To Susan B. Anthony, Theodore Roosevelt writes: “I have always favored allowing women to vote, but I will say frankly, that I do not attach the importance to it that you do. I want to fight for what there is the most need of and the most chance of getting, at the moment. I think that, under the present laws, women can get all the rights she will take; while she is in many cases oppressed, the trouble is in her own attitude, which laws cannot alter.”

To the naturalist Clinton H. Merriam he writes, “Is there any kind of air gun which you would recommend which I could use for killing English sparrows around my Long Island place? I would like to do as little damage as possible to our other birds, and so I suppose the less noise I make the better.”

To William Howard Taft he writes, “One closing legacy. Under no circumstances divide the battleship fleet between the Atlantic and Pacific Oceans prior to the finishing of the Panama Canal.”

And to his son Kermit, soon to die fighting in France, he writes on the subject of the girl he left behind, “If you wish to lose her, continue to be an infrequent correspondent. If however you wish to keep her write her letters—interesting letters and love letters—at least three times a week. Write no matter how tired you are: no matter how inconvenient it is, write if you’re smashed up in a hospital; write when you are doing your most dangerous stunts; write when your work is most irksome and disheartening; write all the time!”

These and other highlights of Roosevelt’s voluminous and candid correspondence, which perfectly reflect the high-hearted combativeness of his spirit, appear in The Selected Letters of Theodore Roosevelt , edited by H. W. Brands (Cooper Square Press, $29.95).

For a long time now, Steven Lubar, chair of the division of history and technology at the National Museum of American History in Washington, has—along with all the institution’s curators—been seeking ways to add context to the museum’s endlessly fascinating collections.
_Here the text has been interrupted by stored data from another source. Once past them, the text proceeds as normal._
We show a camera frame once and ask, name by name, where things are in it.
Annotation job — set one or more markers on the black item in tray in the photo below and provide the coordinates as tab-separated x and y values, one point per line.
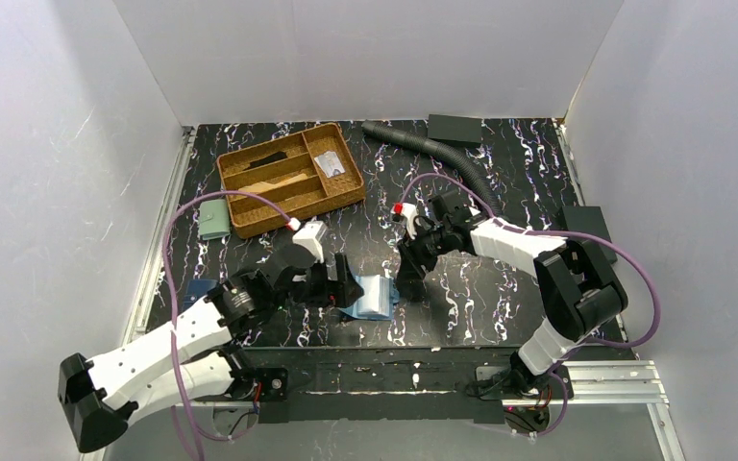
274	157

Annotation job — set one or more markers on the light blue card holder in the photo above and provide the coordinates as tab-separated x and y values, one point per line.
379	299

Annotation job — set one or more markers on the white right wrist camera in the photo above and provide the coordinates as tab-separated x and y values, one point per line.
406	214

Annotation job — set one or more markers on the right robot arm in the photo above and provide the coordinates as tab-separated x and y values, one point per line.
578	287

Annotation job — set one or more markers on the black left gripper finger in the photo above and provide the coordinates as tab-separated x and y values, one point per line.
347	290
315	288

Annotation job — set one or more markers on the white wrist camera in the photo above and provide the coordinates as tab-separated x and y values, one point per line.
310	236
406	214

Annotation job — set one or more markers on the woven wicker organizer tray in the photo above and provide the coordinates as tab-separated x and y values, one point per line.
306	174

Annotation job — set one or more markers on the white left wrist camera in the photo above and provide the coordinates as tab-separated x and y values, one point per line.
310	236

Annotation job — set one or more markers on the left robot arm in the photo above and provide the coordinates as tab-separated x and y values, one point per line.
199	355

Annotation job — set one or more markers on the wooden utensil in tray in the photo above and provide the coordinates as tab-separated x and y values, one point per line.
276	190

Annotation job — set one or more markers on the green small wallet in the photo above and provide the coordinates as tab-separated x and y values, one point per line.
214	220

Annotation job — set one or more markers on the black flat box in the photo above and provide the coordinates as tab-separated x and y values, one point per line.
455	130

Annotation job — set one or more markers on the black box right side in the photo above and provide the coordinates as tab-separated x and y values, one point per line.
583	219

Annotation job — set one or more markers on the dark blue wallet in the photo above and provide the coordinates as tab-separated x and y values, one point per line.
196	290

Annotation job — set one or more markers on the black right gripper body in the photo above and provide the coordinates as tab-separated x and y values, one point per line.
411	259

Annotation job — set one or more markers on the white card in tray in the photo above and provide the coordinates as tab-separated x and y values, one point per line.
330	164

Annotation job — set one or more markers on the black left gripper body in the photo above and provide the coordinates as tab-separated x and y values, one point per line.
338	287

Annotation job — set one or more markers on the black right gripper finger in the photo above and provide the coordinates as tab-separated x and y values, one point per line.
424	265
407	275
Legacies: Collecting America’s History at the Smithsonian , by Steven Lubar and Kathleen M. Kendrick (Smithsonian Institution Press, 256 pages, $39.95), is a big, good-looking book that both describes the process by which one draws history from an object and shows hundreds of the objects themselves, from a bugle salvaged from the Maine to Thomas Jefferson’s desk to a slice of the Greensboro, North Carolina, lunch counter occupied by the students during their 1960 sit-in.
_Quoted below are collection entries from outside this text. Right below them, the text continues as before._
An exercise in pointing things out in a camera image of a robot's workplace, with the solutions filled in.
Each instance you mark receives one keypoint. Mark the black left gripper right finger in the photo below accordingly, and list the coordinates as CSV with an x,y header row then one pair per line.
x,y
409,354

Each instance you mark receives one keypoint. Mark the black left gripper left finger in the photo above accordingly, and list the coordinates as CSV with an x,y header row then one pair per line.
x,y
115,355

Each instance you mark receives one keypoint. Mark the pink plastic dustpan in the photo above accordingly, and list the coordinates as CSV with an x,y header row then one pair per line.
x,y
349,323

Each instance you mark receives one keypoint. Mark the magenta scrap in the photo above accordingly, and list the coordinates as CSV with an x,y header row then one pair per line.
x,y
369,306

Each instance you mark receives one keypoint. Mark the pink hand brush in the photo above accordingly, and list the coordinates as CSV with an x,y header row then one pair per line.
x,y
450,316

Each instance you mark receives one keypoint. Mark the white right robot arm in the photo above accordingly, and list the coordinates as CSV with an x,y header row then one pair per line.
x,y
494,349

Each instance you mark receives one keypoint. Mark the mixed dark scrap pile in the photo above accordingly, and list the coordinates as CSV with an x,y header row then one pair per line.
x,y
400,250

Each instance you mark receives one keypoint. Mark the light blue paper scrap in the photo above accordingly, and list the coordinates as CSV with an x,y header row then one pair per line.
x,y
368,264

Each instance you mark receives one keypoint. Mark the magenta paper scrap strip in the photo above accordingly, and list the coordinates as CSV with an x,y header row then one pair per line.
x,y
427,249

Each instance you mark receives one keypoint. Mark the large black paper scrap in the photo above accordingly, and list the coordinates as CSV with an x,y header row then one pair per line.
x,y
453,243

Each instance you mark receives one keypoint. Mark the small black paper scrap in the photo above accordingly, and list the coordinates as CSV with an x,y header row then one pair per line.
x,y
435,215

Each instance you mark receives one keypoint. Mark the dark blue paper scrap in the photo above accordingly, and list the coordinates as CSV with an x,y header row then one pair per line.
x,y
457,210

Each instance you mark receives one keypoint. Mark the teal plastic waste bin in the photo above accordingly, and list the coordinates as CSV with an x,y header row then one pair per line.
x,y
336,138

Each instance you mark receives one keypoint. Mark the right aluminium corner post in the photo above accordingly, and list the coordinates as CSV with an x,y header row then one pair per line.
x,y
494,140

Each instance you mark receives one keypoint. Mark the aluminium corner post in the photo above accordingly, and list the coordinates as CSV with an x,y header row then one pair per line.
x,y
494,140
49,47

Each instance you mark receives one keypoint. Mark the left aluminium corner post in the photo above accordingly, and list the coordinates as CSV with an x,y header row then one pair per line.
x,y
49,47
Beginning on Inauguration Day in 1961 and ending with the sad chore of packing up, The Kennedy White House: Life & Pictures, 1961-1963 , by Carl Sferrazza Anthony (Touchstone, 304 pages, $32.00), charts the life of the first family with the greatest intimacy. This comes from the illustrations—hundreds of family snapshots, most of them never before published (or, for that matter, seen by non-Kennedys). Among them is a picture of JFK listening to his brother-in-law Peter Lawford aboard a yacht (which is amusing because of Kennedy’s tremendous solemnity, as if the movie actor were offering advice on missile throw-weight), Caroline in a JFK mask alongside the real thing, and the children during their last White House Christmas amid a sea of presents sent them by Americans; they were allowed to choose one each.

The Saturday Kid , by Cheryl Carlesimo, illustrated by Edward Sorel (Simon & Schuster, 32 pages, $18.00), is a children’s book, with a satisfying tale of a young boy who becomes a hero. But it has great charm and appeal for anyone of any age who is interested in history because of Edward Sorel’s illustrations, which capture with both imagination and accuracy the New York City of the 1930s, especially its movie palaces (which also give the artist a chance to present some bravura caricatures of the stars of the era: James Cagney, Errol Flynn, Edward G. Robinson).